**Activity:**
Make an exact copy, from the records below, of the lines from the line containing "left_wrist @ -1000" to the line containing "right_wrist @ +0", both lines included, excluding pictures.

**Records shown:**
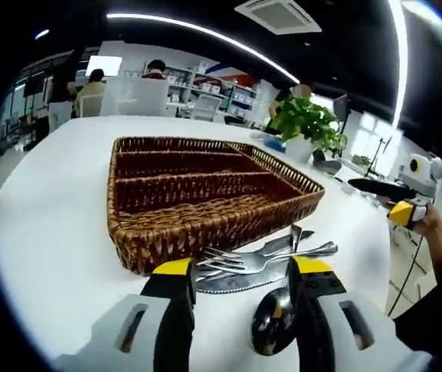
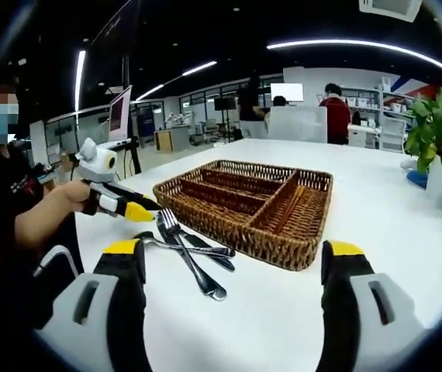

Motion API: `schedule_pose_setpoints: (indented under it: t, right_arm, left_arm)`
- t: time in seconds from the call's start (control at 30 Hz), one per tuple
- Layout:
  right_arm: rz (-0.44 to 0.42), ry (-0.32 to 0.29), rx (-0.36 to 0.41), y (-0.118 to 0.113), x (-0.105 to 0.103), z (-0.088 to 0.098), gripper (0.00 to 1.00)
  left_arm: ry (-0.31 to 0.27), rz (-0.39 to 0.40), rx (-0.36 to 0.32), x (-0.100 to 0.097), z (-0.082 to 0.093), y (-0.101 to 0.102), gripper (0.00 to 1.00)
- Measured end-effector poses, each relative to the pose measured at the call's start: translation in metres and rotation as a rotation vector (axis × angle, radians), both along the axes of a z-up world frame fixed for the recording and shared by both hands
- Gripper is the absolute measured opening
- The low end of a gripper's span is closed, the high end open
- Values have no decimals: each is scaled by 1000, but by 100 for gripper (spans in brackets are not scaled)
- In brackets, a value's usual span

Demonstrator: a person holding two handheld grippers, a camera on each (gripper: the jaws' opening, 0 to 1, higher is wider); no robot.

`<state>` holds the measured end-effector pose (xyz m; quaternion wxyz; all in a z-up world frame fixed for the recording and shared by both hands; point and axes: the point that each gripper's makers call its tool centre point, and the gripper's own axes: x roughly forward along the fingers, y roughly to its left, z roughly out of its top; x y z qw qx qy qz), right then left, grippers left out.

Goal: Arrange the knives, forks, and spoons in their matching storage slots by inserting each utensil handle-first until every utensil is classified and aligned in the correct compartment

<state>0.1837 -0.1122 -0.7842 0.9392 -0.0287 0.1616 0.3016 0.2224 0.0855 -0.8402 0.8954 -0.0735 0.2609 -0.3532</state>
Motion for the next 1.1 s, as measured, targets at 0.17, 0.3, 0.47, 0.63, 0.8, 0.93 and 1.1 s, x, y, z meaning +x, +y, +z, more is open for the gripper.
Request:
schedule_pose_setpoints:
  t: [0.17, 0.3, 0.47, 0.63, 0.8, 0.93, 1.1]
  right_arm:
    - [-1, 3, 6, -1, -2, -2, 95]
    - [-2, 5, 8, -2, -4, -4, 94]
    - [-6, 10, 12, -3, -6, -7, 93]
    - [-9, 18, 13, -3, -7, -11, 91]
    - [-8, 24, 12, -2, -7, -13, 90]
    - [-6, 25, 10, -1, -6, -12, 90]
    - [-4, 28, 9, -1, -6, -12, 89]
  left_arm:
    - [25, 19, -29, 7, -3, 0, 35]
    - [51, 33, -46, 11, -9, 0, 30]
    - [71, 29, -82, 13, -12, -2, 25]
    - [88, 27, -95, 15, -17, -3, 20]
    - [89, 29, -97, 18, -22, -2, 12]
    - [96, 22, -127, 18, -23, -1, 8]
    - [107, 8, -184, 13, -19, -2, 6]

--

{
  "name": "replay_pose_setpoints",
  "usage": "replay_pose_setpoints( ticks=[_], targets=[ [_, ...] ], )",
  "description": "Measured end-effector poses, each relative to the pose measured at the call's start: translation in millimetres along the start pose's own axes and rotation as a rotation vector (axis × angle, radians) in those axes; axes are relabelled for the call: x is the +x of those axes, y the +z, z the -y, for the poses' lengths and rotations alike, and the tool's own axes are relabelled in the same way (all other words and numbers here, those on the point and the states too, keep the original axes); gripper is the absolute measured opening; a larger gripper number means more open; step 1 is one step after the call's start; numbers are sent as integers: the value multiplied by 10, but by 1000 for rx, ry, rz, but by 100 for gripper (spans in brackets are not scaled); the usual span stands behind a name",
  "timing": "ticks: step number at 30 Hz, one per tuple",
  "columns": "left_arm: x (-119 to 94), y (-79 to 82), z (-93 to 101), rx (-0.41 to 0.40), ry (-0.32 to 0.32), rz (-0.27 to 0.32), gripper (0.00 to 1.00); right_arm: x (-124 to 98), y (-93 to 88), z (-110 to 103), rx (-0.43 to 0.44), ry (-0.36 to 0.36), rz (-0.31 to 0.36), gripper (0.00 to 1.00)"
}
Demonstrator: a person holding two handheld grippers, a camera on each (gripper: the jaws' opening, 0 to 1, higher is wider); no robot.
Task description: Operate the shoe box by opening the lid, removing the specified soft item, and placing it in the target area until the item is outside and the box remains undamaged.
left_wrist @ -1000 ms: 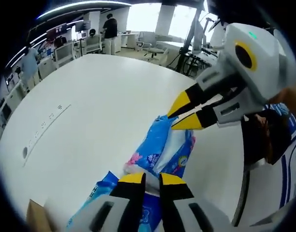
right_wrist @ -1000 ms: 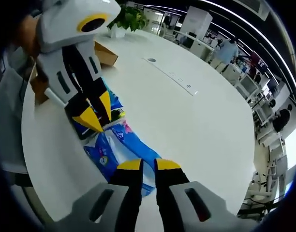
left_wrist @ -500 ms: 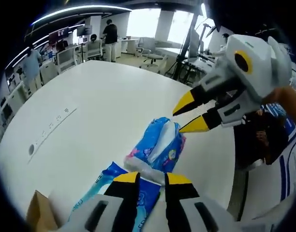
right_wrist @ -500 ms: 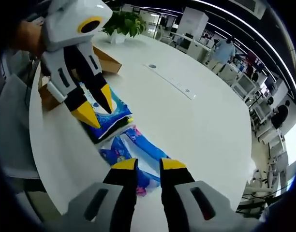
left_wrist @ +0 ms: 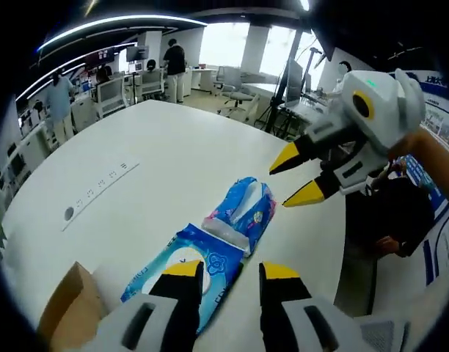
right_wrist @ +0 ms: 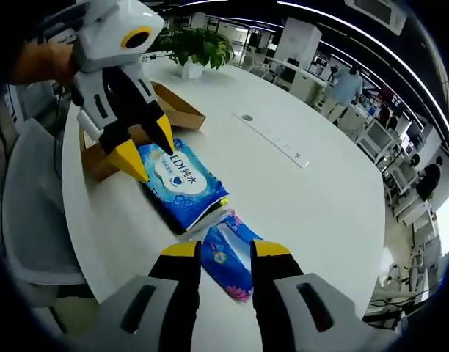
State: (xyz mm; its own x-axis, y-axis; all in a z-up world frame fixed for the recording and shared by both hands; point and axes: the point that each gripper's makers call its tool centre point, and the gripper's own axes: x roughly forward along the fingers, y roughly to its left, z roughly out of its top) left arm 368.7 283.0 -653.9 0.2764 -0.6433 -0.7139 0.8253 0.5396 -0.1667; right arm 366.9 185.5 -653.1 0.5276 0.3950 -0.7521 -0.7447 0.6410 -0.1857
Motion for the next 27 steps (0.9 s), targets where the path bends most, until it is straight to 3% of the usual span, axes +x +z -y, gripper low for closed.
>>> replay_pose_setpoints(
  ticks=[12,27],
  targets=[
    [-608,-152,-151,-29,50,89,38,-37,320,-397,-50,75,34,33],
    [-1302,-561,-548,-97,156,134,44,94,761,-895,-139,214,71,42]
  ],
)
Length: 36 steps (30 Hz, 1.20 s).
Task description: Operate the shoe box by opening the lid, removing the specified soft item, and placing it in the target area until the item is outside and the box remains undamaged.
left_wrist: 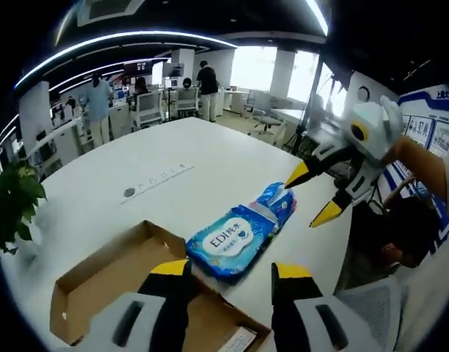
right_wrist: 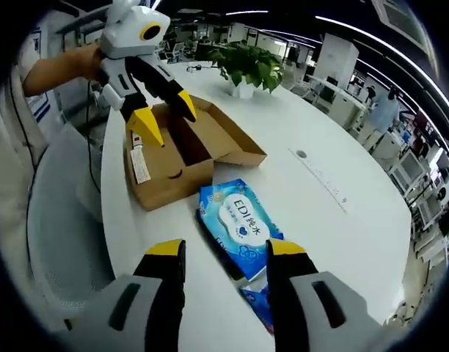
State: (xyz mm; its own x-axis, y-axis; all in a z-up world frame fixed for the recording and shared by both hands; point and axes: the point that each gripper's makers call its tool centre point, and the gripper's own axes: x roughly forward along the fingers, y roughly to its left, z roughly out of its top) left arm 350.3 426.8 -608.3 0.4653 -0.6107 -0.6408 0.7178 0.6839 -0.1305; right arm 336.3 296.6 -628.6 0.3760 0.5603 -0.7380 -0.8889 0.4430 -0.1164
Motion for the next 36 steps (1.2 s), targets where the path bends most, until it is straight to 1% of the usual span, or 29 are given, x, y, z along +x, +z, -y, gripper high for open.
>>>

**Final answer:**
left_wrist @ -1000 ms: 
right_wrist @ -1000 ms: 
left_wrist @ -500 ms: 
right_wrist @ -500 ms: 
left_wrist @ +0 ms: 
right_wrist @ +0 ms: 

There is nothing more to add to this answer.